• [EXERCISE OBJECTIVE]
Only the lines that hold "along" should be in the answer, each copied from the data below.

• [AVAILABLE DATA]
--*--

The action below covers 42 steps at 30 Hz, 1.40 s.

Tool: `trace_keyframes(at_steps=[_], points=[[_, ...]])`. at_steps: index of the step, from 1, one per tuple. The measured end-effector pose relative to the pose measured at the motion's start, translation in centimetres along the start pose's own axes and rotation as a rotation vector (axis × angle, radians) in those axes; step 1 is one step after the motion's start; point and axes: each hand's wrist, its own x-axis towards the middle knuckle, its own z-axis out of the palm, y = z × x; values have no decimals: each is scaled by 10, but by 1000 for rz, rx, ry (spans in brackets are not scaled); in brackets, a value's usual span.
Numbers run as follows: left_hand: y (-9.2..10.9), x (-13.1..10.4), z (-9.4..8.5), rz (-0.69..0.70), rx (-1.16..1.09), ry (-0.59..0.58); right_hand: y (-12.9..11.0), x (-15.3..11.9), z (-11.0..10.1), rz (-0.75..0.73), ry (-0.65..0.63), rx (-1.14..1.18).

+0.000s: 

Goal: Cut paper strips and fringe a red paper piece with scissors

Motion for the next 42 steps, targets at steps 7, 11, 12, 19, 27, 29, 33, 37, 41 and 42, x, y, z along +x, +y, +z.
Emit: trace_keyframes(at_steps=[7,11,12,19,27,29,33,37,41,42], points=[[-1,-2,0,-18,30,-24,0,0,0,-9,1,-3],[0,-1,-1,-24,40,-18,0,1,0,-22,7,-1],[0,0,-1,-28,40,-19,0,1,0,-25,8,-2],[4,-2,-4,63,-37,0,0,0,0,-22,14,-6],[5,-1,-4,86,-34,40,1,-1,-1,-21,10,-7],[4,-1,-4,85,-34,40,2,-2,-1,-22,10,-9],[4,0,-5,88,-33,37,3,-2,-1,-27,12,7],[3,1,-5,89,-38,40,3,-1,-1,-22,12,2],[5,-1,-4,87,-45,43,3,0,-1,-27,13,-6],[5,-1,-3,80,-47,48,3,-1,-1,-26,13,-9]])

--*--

• [OUTPUT BELOW]
Tool: `trace_keyframes(at_steps=[_], points=[[_, ...]])`. at_steps: index of the step, from 1, one per tuple. The measured end-effector pose relative to the pose measured at the motion's start, translation in centimetres along the start pose's own axes and rotation as a rotation vector (axis × angle, radians) in those axes; step 1 is one step after the motion's start; point and axes: each hand's wrist, its own x-axis towards the middle knuckle, its own z-axis out of the palm, y = z × x; values have no decimals: each is scaled by 10, but by 1000 for rz, rx, ry (spans in brackets are not scaled); in brackets, a value's usual span.
Motion for the next 42 steps, targets at steps 7, 11, 12, 19, 27, 29, 33, 37, 41 and 42, x, y, z along +x, +y, +z.

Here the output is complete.